[Your instructions]
Return all the lines below exactly. Any picture among them is omitted.

▬▬▬

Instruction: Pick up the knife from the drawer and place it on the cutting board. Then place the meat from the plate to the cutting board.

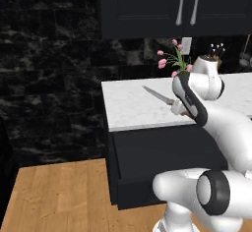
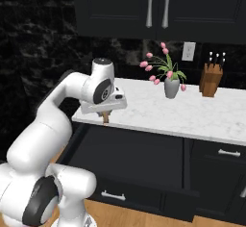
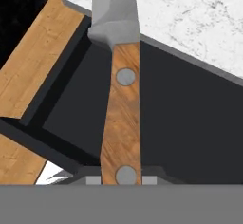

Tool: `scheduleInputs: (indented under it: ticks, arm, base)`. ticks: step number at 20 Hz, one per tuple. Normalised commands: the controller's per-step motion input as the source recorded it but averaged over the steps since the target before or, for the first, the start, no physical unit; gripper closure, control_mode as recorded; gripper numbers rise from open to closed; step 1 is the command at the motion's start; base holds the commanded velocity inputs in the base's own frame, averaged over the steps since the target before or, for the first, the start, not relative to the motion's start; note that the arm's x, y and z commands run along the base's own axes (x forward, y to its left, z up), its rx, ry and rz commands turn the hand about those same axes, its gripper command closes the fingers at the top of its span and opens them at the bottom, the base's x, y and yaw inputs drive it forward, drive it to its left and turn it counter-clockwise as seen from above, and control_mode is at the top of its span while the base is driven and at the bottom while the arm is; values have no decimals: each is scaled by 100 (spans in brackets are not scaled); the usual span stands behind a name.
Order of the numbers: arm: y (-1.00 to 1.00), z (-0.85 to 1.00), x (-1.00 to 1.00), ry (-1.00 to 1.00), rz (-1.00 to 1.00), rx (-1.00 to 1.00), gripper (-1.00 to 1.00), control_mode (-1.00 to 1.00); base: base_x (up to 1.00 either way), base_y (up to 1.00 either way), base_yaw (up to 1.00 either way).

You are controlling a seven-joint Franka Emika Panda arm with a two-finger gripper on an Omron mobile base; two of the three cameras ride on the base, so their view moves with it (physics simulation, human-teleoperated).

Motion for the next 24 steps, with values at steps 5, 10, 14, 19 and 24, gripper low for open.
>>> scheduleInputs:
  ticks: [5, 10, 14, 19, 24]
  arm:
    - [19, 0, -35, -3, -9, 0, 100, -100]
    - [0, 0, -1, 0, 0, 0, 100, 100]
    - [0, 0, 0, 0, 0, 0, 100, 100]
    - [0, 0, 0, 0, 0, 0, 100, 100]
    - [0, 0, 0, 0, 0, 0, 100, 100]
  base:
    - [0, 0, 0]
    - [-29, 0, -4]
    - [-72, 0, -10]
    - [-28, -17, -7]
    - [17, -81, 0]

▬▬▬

[Exercise answer]
Instruction: Pick up the knife from the drawer and place it on the cutting board. Then place the meat from the plate to the cutting board.


Tool: `scheduleInputs: (indented under it: ticks, arm, base)`. ticks: step number at 20 Hz, one per tuple. Normalised commands: the controller's per-step motion input as the source recorded it but averaged over the steps since the target before or, for the first, the start, no physical unit; gripper closure, control_mode as recorded; gripper numbers rise from open to closed; step 1 is the command at the motion's start; base holds the commanded velocity inputs in the base's own frame, averaged over the steps since the target before or, for the first, the start, not relative to the motion's start; note that the arm's x, y and z commands run along the base's own axes (x forward, y to its left, z up), its rx, ry and rz commands turn the hand about those same axes, its gripper command closes the fingers at the top of its span and opens them at the bottom, the base's x, y and yaw inputs drive it forward, drive it to its left and turn it counter-clockwise as seen from above, and control_mode is at the top of its span while the base is driven and at the bottom while the arm is; values have no decimals: each is scaled by 100 (spans in brackets are not scaled); the usual span stands behind a name.
Order of the numbers: arm: y (-1.00 to 1.00), z (-0.85 to 1.00), x (-1.00 to 1.00), ry (-1.00 to 1.00), rz (-1.00 to 1.00), rx (-1.00 to 1.00), gripper (-1.00 to 1.00), control_mode (-1.00 to 1.00); base: base_x (up to 1.00 either way), base_y (up to 1.00 either way), base_yaw (up to 1.00 either way).

You are controlling a seven-joint Franka Emika Panda arm with a two-finger gripper on an Omron mobile base; two of the three cameras ride on the base, so their view moves with it (physics simulation, human-teleoperated).

Motion for the next 24 steps, with values at steps 5, 10, 14, 19 and 24, gripper low for open.
>>> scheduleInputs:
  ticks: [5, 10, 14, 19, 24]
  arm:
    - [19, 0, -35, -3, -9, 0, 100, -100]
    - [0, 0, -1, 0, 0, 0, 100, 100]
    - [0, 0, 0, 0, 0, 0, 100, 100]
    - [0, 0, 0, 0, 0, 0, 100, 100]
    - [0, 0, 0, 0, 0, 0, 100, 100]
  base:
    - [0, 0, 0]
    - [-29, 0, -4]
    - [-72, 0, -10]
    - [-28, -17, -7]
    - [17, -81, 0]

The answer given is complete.